--- RAW DATA Enclosed Below ---

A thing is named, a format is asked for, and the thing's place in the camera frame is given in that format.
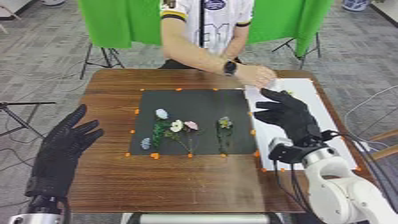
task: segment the green backdrop
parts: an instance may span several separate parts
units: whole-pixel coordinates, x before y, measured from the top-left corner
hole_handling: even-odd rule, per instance
[[[256,0],[249,43],[297,38],[300,57],[320,30],[332,0]],[[78,0],[92,44],[130,48],[162,45],[160,0]]]

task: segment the white t-shirt
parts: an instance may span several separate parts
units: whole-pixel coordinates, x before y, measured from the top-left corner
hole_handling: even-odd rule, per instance
[[[176,18],[186,22],[185,36],[199,46],[199,14],[201,0],[174,0],[170,7],[160,0],[163,18]],[[249,26],[252,20],[254,0],[206,0],[204,14],[204,48],[222,54],[231,39],[234,26]]]

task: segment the gray carpet
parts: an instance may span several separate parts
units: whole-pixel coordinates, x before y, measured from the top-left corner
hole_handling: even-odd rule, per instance
[[[32,122],[32,126],[46,133],[76,107],[98,67],[89,68],[85,80],[80,81],[89,37],[75,1],[67,1],[57,8],[44,7],[37,2],[23,12],[21,18],[21,21],[2,21],[11,34],[0,32],[0,101],[57,101],[57,105],[41,107]],[[336,4],[320,37],[323,57],[318,59],[316,54],[309,55],[304,69],[316,75],[343,118],[366,98],[398,85],[398,29],[371,9],[352,13]],[[298,61],[290,50],[284,48],[274,54],[270,52],[282,41],[247,46],[242,60],[274,69],[297,69]],[[92,59],[99,60],[98,49]],[[133,44],[131,49],[121,50],[121,60],[131,68],[160,67],[160,48]],[[396,107],[398,90],[382,94],[352,113],[348,126],[362,138],[398,127],[398,112],[389,114]],[[32,108],[12,107],[12,110],[27,117]],[[368,129],[385,114],[389,116]],[[9,121],[0,113],[0,132],[12,127],[16,122]],[[39,141],[32,141],[34,138],[28,131],[0,138],[0,148],[16,149],[23,159],[32,158],[37,152]],[[387,144],[396,142],[396,138],[385,141]],[[396,161],[398,156],[393,156],[382,162],[398,185]],[[2,151],[0,169],[14,163],[18,160],[12,153]],[[27,200],[23,189],[28,171],[30,167],[21,164],[0,172],[0,206]],[[21,207],[23,205],[0,208],[0,223],[5,223],[7,217],[18,213]],[[119,222],[114,215],[78,215],[75,220],[76,223]]]

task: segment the person's hand
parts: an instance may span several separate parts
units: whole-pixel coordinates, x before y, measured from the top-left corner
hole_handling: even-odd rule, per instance
[[[103,136],[103,129],[92,131],[99,125],[98,121],[73,128],[85,112],[87,106],[80,105],[43,140],[27,184],[28,197],[41,195],[64,198],[67,195],[78,158]]]
[[[306,103],[286,91],[261,89],[261,94],[275,102],[258,102],[256,107],[266,110],[254,113],[256,119],[282,128],[297,146],[311,146],[322,141],[322,133]]]
[[[261,89],[277,78],[277,74],[265,66],[238,64],[236,78],[243,85],[252,85]]]

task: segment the wristwatch
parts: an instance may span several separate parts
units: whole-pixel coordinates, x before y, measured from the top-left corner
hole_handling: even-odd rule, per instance
[[[236,70],[238,70],[236,63],[233,61],[227,61],[226,65],[224,65],[224,73],[229,77],[234,76]]]

--- End of Enclosed RAW DATA ---

* **WHAT TO DO**
Every entry should be written out word for word, except for its pictures.

* **EXERCISE RESPONSE**
A thing is named, a format is asked for, and the thing's place in the camera frame is given in that format.
task: segment the green backdrop
parts: an instance may span several separate parts
units: whole-pixel coordinates, x before y, measured from the top-left corner
hole_handling: even-odd rule, per instance
[[[256,0],[249,43],[297,38],[300,57],[320,30],[332,0]],[[78,0],[92,44],[130,48],[162,45],[160,0]]]

task: segment the white t-shirt
parts: an instance may span several separate parts
units: whole-pixel coordinates, x before y, measured from the top-left corner
hole_handling: even-odd rule, per instance
[[[176,18],[186,22],[185,36],[199,46],[199,14],[201,0],[174,0],[170,7],[160,0],[163,18]],[[249,26],[252,20],[254,0],[206,0],[204,14],[204,48],[222,54],[231,39],[234,26]]]

task: segment the gray carpet
parts: an instance may span several separate parts
units: whole-pixel coordinates, x before y, measured from the top-left corner
hole_handling: even-odd rule, per instance
[[[32,122],[32,126],[46,133],[76,107],[98,67],[89,68],[85,80],[80,81],[89,37],[75,1],[67,1],[57,8],[44,7],[37,2],[23,12],[21,18],[21,21],[2,21],[11,34],[0,32],[0,101],[57,101],[57,105],[41,107]],[[336,4],[320,37],[323,57],[318,59],[316,54],[309,55],[304,69],[316,75],[343,118],[366,98],[398,85],[398,29],[371,9],[352,13]],[[298,61],[290,50],[284,48],[274,54],[270,52],[282,41],[247,46],[242,60],[274,69],[297,69]],[[92,59],[99,60],[98,49]],[[133,44],[131,49],[121,50],[121,60],[131,68],[160,67],[160,48]],[[396,107],[398,90],[382,94],[352,113],[348,126],[362,138],[398,127],[398,112],[389,114]],[[32,108],[12,107],[12,110],[27,117]],[[368,129],[385,114],[389,116]],[[9,121],[0,113],[0,132],[12,127],[16,122]],[[39,141],[32,141],[34,138],[28,131],[0,138],[0,148],[16,149],[23,159],[32,158],[37,152]],[[387,144],[396,142],[396,138],[385,141]],[[396,161],[398,156],[393,156],[382,162],[398,185]],[[2,151],[0,169],[14,163],[18,160],[12,153]],[[27,200],[23,189],[28,171],[30,167],[21,164],[0,172],[0,206]],[[21,207],[23,205],[0,208],[0,223],[5,223],[7,217],[18,213]],[[119,222],[114,215],[78,215],[75,220],[76,223]]]

task: segment the person's hand
parts: an instance may span several separate parts
units: whole-pixel coordinates, x before y, measured from the top-left corner
hole_handling: even-odd rule, per instance
[[[103,136],[103,129],[92,131],[99,125],[98,121],[73,128],[85,112],[87,106],[80,105],[43,140],[27,184],[28,197],[41,195],[64,198],[67,195],[78,158]]]
[[[306,103],[286,91],[261,89],[261,94],[275,102],[258,102],[256,107],[266,110],[254,113],[256,119],[282,128],[297,146],[311,146],[322,141],[322,133]]]
[[[261,89],[277,78],[277,74],[265,66],[238,64],[236,78],[243,85],[252,85]]]

task: segment the wristwatch
parts: an instance may span several separate parts
units: whole-pixel coordinates, x before y, measured from the top-left corner
hole_handling: even-odd rule, per instance
[[[236,70],[238,70],[236,63],[233,61],[227,61],[226,65],[224,65],[224,73],[229,77],[234,76]]]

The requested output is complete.